Collected data entries:
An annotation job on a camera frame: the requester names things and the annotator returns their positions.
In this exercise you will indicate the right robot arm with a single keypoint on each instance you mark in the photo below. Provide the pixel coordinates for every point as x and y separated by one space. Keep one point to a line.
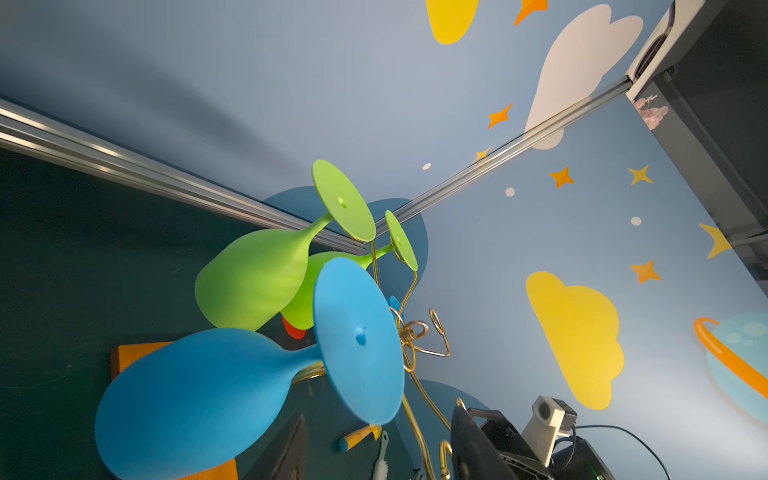
578 460

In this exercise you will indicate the yellow toy shovel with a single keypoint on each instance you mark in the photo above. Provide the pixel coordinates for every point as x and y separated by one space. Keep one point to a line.
352 439

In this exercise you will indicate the green wine glass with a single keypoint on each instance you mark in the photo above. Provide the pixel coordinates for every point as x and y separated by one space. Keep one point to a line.
337 272
257 275

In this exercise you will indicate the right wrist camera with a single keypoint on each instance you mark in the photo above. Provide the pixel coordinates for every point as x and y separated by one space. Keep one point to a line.
551 419

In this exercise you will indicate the white brush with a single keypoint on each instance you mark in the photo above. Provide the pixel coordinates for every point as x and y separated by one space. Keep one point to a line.
381 469

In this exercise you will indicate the right green wine glass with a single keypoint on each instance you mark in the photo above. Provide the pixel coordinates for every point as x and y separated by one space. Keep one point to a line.
337 272

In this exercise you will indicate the left green wine glass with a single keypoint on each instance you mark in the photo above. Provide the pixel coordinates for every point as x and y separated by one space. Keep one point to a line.
257 275

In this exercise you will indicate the red wine glass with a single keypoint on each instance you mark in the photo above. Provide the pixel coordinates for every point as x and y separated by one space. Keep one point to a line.
292 331

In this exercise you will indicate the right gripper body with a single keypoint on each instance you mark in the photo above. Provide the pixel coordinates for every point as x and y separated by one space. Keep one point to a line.
510 445

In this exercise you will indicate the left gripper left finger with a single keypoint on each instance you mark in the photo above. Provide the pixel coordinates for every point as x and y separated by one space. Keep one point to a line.
286 456

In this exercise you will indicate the orange wooden rack base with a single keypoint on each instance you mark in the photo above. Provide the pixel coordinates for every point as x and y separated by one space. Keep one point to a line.
143 429

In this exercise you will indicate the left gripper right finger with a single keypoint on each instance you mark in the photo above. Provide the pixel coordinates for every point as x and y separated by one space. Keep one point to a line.
473 455

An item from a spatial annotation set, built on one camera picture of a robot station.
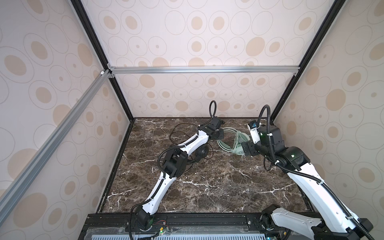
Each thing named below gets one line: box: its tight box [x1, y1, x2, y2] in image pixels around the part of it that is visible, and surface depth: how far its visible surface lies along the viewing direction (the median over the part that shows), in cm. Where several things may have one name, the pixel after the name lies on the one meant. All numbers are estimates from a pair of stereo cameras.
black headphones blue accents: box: [194, 144, 209, 162], surface depth 94 cm
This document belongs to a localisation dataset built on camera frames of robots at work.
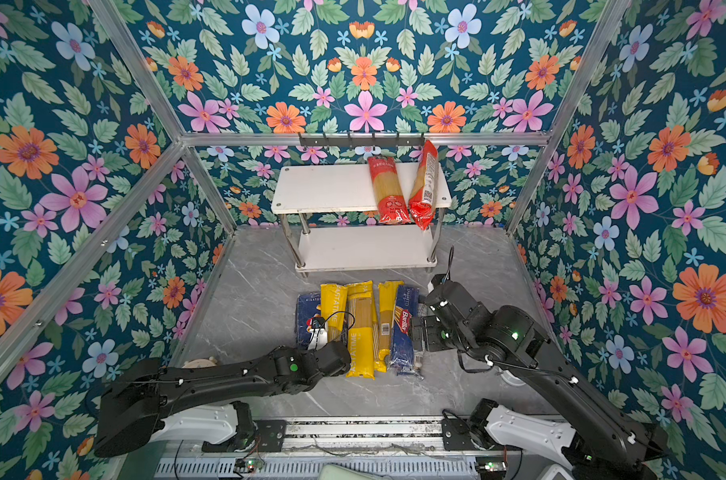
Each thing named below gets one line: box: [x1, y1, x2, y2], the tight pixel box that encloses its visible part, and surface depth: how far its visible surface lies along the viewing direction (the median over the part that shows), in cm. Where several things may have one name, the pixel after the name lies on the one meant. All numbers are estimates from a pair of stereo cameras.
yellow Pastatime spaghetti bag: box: [346, 280, 376, 379], surface depth 90 cm
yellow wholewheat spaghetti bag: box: [320, 283, 348, 343], surface depth 90 cm
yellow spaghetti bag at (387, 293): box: [375, 280, 404, 373], surface depth 92 cm
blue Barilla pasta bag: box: [296, 292, 321, 350], surface depth 90 cm
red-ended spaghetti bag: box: [409, 140, 440, 230], surface depth 78 cm
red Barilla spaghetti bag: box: [367, 156, 410, 225], surface depth 80 cm
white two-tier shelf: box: [271, 162, 452, 276], surface depth 90 cm
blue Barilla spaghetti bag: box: [389, 285, 424, 379], surface depth 86 cm
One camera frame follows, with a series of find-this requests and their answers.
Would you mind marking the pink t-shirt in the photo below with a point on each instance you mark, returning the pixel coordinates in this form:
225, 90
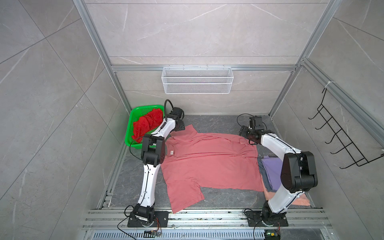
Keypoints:
207, 160

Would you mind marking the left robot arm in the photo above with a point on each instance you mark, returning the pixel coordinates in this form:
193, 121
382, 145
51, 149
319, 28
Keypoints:
153, 155

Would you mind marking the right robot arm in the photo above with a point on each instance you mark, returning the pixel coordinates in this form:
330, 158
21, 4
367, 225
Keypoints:
298, 173

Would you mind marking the red t-shirt in basket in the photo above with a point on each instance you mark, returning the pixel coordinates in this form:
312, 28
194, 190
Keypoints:
146, 123

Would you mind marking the green plastic basket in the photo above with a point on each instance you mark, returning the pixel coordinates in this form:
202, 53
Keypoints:
134, 116

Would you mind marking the folded purple t-shirt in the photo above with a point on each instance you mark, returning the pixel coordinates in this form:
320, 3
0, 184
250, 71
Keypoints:
273, 167

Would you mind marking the folded grey t-shirt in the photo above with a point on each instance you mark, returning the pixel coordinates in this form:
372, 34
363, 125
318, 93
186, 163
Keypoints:
265, 179

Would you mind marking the folded salmon t-shirt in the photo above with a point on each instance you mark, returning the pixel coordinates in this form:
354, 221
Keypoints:
302, 200

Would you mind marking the white wire mesh basket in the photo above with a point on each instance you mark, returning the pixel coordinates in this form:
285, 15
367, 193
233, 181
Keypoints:
197, 80

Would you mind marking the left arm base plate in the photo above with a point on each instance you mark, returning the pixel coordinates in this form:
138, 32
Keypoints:
155, 219

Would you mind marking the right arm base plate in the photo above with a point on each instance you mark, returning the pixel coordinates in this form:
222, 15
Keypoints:
265, 219

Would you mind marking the aluminium rail frame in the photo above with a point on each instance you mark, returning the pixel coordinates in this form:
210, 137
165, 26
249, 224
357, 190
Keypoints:
208, 224

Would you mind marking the black wire hook rack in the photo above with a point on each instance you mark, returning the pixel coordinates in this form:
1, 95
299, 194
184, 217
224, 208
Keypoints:
339, 133

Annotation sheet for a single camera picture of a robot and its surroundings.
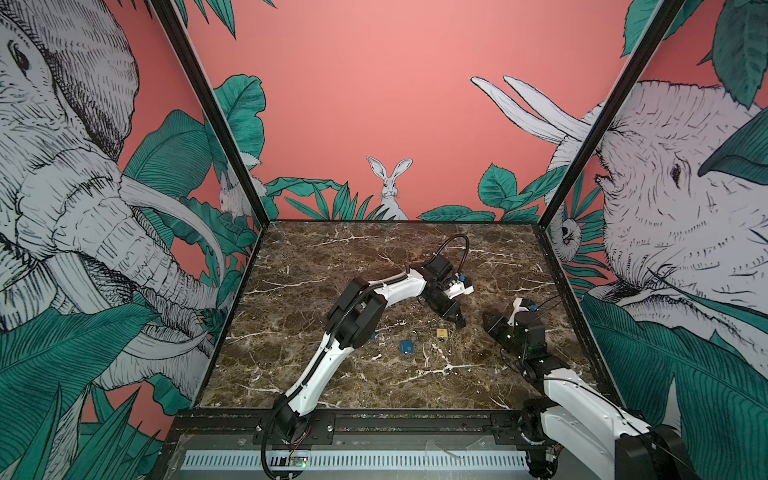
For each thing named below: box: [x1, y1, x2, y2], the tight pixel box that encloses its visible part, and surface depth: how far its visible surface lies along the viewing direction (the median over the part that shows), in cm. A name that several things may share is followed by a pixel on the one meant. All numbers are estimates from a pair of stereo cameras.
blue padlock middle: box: [399, 340, 413, 355], surface depth 90 cm
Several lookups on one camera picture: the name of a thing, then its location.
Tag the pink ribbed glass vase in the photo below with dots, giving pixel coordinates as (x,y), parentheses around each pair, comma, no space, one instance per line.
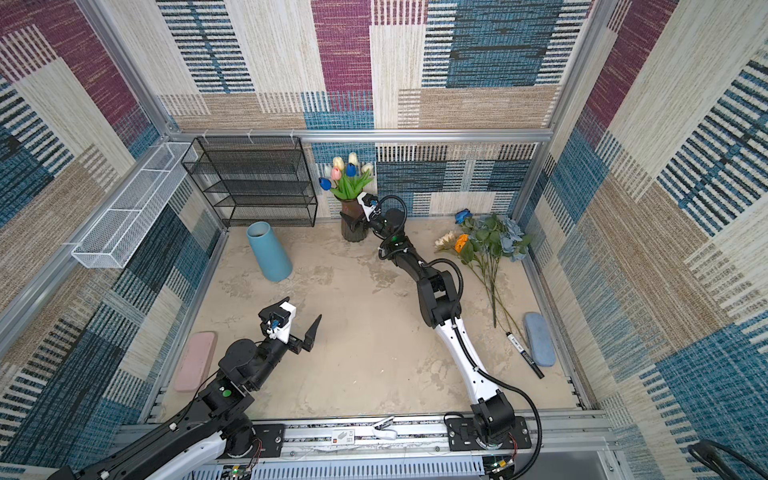
(353,227)

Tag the yellow tulip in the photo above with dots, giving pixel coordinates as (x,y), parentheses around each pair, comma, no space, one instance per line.
(339,163)

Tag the blue rose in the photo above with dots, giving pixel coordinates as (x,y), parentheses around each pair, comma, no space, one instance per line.
(462,216)

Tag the aluminium mounting rail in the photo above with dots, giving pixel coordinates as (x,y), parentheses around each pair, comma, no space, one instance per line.
(421,435)

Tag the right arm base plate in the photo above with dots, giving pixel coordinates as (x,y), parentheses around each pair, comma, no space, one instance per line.
(466,434)

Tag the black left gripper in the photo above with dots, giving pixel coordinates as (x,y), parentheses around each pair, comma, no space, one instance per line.
(294,345)

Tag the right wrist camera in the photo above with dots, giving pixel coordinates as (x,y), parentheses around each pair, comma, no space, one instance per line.
(368,202)

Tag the black wire mesh shelf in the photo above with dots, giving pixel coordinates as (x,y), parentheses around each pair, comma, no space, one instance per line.
(251,179)

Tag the cream dahlia flower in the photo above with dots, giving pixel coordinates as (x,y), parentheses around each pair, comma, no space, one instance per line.
(446,242)

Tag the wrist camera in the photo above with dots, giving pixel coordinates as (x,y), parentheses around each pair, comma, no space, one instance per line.
(368,202)
(278,328)

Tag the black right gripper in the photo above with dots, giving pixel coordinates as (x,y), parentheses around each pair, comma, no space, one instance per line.
(364,222)

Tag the dusty blue hydrangea bunch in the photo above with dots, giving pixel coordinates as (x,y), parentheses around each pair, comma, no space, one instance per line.
(493,239)

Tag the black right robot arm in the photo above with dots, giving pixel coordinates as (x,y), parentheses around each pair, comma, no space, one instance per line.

### Work instruction
Please reproduce the closing stretch of the records, from the line with "Tag the black left" through the last line, exactly as it stands.

### Response to the exercise
Tag the black left gripper in the photo above with dots, giving pixel coordinates as (x,y), parentheses around each pair, comma, no space, one instance per line.
(294,345)

Tag the right wrist camera in the photo above with dots, giving pixel coordinates as (x,y), parentheses around each pair, comma, no space, one instance per line.
(368,202)

Tag the black wire mesh shelf in the photo above with dots, giving pixel coordinates as (x,y), parentheses around each pair, comma, no space, one instance per line.
(251,179)

Tag the cream dahlia flower in the photo above with dots, giving pixel coordinates as (x,y), parentheses around each pair, comma, no space, one instance per line.
(446,242)

Tag the wrist camera in the photo above with dots, giving pixel coordinates as (x,y), parentheses around each pair, comma, no space, one instance per line.
(368,202)
(278,328)

Tag the black right gripper in the photo above with dots, giving pixel coordinates as (x,y), parentheses around each pair, comma, no space, one instance per line.
(364,222)

Tag the dusty blue hydrangea bunch in the photo above with dots, giving pixel coordinates as (x,y), parentheses around each pair, comma, no space, one instance per line.
(493,239)

Tag the black right robot arm in the photo above with dots, giving pixel coordinates as (x,y), parentheses around each pair, comma, no space, one instance per line.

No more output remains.